Quant aux autres groupes rebelles comme le Rohingya Solidarity Organization (RSO), quasi-inactif, ils inspiraient du dégoût à Ullah, selon une source ayant assisté à des rencontres entre eux.
Suite à la récente vague de violence, les mêmes jihadistes qui avaient ignoré Ullah à l'époque ont tenté de renouer le contact. Mais Ullah a décliné ces offres, bien que les rebelles de l'ARSA manquent cruellement d'armes et de médicaments.
Il redoute "que sa mission ne soit dévoyée s'il implique d'autres groupes religieux", explique un proche en contact avec un camp d'entraînement de Ullah au Bangladesh.
Noor Hussain Burmi, représentant du RSO au Pakistan ayant rencontré Ullah en 2012, estime que sa vanité et son inconséquence ont aggravé la condition des Rohingyas en Birmanie.

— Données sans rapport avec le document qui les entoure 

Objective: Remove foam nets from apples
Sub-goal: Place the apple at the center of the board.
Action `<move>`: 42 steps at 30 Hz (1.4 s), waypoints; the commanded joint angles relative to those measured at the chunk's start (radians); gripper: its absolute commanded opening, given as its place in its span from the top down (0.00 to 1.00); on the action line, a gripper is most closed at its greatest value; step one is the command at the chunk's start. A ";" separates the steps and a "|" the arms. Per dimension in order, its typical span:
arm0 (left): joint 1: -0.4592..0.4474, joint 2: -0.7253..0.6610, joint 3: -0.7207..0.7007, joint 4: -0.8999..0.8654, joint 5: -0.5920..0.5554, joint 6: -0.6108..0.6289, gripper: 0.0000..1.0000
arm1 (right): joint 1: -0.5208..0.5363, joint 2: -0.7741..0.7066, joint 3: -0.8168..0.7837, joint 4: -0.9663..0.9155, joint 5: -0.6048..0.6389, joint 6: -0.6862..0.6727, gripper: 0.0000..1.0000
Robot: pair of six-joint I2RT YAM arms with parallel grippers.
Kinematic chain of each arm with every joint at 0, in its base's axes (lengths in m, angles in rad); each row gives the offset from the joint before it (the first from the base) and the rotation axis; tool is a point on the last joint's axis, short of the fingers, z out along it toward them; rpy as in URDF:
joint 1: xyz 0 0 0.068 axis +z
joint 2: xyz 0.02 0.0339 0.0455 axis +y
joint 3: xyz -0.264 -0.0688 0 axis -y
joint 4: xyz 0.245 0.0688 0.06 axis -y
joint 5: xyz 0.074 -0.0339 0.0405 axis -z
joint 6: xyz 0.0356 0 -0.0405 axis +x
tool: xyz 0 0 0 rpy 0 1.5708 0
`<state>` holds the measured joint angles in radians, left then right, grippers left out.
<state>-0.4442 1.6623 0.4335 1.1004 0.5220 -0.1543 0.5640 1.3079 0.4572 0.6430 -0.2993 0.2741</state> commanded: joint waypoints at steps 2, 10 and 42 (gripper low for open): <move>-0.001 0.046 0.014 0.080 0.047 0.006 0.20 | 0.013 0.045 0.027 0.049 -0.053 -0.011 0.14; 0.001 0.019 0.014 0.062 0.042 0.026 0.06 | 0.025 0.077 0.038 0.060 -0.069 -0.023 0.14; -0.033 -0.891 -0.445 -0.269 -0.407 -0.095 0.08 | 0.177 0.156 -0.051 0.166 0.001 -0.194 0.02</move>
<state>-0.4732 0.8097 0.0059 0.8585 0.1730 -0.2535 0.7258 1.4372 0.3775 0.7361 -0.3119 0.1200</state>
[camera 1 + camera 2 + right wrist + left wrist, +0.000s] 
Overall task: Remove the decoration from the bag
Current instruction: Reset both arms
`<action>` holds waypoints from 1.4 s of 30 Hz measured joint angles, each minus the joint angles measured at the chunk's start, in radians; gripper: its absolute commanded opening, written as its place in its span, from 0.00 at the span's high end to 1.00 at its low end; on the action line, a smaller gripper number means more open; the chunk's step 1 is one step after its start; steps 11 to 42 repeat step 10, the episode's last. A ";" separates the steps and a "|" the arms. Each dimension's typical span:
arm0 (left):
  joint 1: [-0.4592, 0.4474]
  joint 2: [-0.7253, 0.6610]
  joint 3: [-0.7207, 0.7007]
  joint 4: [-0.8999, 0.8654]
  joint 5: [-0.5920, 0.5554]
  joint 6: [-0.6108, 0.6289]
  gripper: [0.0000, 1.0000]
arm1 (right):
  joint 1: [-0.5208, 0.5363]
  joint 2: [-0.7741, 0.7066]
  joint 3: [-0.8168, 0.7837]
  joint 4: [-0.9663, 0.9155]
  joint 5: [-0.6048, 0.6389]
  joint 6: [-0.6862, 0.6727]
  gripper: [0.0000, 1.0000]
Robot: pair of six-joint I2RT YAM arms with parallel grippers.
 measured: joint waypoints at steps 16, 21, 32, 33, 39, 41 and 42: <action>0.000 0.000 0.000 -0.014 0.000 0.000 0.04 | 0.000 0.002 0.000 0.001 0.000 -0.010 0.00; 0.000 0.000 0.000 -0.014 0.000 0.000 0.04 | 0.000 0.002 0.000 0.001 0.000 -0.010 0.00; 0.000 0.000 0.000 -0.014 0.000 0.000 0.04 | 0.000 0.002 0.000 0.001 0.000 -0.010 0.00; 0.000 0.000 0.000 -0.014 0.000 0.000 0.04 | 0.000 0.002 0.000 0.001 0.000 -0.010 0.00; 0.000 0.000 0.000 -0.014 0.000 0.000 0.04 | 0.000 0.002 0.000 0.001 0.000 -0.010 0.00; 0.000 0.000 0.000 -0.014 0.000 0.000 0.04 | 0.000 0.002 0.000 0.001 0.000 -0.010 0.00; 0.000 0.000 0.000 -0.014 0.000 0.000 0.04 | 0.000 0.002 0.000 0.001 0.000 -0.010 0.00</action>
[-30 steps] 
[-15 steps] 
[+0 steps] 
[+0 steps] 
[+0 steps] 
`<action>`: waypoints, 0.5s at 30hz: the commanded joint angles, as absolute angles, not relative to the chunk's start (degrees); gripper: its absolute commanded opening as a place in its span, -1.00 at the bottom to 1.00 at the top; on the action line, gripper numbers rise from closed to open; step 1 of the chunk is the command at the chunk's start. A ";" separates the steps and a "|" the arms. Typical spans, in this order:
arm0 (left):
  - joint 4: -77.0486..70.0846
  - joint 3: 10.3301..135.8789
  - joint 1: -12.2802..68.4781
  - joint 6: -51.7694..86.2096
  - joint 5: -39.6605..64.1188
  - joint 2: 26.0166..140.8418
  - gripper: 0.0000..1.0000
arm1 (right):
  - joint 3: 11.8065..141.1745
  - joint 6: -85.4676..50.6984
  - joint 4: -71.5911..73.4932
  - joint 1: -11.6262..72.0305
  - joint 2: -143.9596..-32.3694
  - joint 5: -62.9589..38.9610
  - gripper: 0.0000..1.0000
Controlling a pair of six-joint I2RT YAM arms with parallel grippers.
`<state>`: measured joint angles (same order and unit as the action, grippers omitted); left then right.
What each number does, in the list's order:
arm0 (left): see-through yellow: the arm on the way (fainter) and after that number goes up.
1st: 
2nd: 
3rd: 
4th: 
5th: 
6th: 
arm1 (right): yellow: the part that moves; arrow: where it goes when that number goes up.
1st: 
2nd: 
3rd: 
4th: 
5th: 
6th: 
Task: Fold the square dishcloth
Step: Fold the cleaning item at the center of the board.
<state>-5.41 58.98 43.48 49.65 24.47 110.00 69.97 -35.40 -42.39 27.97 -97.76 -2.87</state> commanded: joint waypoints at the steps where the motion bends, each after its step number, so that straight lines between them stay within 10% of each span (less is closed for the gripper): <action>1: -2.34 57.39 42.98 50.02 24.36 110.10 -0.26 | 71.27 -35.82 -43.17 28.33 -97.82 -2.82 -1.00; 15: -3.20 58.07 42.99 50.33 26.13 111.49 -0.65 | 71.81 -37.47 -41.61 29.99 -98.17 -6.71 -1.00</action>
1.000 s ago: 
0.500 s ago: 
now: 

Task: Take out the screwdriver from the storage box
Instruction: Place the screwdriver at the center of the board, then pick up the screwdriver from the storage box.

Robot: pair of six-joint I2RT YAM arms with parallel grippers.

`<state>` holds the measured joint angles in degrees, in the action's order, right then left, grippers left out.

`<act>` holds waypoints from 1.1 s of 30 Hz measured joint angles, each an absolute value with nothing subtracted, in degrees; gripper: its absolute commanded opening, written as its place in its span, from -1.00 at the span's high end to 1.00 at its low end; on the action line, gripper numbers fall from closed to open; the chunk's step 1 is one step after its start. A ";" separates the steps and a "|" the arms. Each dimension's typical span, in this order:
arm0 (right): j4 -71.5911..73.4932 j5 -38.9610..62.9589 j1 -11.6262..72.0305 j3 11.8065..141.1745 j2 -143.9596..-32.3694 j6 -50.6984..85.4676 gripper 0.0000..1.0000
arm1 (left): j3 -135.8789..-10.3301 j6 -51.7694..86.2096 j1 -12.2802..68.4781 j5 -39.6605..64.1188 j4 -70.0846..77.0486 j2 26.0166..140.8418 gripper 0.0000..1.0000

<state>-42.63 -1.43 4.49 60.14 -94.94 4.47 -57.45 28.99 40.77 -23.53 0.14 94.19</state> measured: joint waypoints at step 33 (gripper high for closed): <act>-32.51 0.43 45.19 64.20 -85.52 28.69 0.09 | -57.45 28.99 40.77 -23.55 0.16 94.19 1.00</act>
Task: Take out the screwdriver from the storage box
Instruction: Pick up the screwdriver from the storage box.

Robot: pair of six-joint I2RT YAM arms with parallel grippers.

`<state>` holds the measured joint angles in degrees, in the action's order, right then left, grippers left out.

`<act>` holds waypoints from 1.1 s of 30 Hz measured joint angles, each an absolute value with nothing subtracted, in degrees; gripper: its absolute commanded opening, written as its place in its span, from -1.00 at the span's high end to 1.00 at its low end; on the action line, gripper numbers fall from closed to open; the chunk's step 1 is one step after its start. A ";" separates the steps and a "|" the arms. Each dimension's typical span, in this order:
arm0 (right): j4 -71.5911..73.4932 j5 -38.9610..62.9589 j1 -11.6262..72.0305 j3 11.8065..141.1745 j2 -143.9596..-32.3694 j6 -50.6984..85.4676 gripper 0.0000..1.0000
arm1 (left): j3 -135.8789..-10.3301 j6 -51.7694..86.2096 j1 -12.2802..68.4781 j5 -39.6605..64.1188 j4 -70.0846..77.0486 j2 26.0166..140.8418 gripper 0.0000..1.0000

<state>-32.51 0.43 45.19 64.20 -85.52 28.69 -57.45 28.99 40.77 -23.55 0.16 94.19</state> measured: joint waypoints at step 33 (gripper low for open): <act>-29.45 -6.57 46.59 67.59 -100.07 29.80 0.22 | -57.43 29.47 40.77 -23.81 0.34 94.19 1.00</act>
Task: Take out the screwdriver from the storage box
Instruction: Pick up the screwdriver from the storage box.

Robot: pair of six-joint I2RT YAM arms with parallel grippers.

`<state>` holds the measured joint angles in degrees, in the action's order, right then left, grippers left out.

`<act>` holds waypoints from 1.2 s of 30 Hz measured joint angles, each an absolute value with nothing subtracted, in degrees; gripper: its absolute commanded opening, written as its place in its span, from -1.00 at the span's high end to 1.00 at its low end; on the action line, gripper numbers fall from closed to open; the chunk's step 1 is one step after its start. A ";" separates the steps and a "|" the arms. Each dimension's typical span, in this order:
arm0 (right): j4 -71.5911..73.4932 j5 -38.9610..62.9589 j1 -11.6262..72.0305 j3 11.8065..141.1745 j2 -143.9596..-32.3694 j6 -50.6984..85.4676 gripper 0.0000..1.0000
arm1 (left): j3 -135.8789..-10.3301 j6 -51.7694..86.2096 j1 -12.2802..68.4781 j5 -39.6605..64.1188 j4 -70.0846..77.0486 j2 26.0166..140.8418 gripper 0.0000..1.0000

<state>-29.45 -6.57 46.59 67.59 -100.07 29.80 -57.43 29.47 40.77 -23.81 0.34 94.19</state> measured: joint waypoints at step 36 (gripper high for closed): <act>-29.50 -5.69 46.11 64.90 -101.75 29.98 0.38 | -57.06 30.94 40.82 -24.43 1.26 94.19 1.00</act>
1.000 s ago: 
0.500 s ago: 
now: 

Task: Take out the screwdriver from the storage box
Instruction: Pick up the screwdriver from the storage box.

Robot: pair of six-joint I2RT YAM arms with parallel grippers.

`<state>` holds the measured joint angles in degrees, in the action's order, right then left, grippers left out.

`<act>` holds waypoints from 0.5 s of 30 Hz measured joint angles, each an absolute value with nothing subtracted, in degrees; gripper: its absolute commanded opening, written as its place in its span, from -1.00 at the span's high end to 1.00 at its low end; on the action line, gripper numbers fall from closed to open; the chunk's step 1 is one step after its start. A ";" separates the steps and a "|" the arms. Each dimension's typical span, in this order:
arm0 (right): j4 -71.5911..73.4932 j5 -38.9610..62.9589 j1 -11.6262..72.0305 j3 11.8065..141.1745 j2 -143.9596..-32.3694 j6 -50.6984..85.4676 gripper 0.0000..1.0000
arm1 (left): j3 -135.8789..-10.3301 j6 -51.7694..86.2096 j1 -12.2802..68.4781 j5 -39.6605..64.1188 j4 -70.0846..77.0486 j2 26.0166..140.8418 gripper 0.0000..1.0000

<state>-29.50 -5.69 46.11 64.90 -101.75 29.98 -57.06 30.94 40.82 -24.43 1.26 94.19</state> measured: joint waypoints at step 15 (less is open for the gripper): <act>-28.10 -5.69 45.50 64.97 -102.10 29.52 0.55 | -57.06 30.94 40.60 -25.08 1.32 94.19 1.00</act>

"Il ne veut que personne d'autre ne mette les pieds au Rakhine car il pense que cela lui ferait de l'ombre", a-t-il dit à l'AFP. Pour les analystes, la stratégie de Ullah a en fait été totalement contre-productive.
"Il paraît très difficile d'accorder de la crédibilité à l'ARSA quand elle prétend essayer de défendre les droits du peuple", souligne M. Horsey.
"Cela a probablement provoqué la pire crise de son histoire pour cette population", souligne-t-il.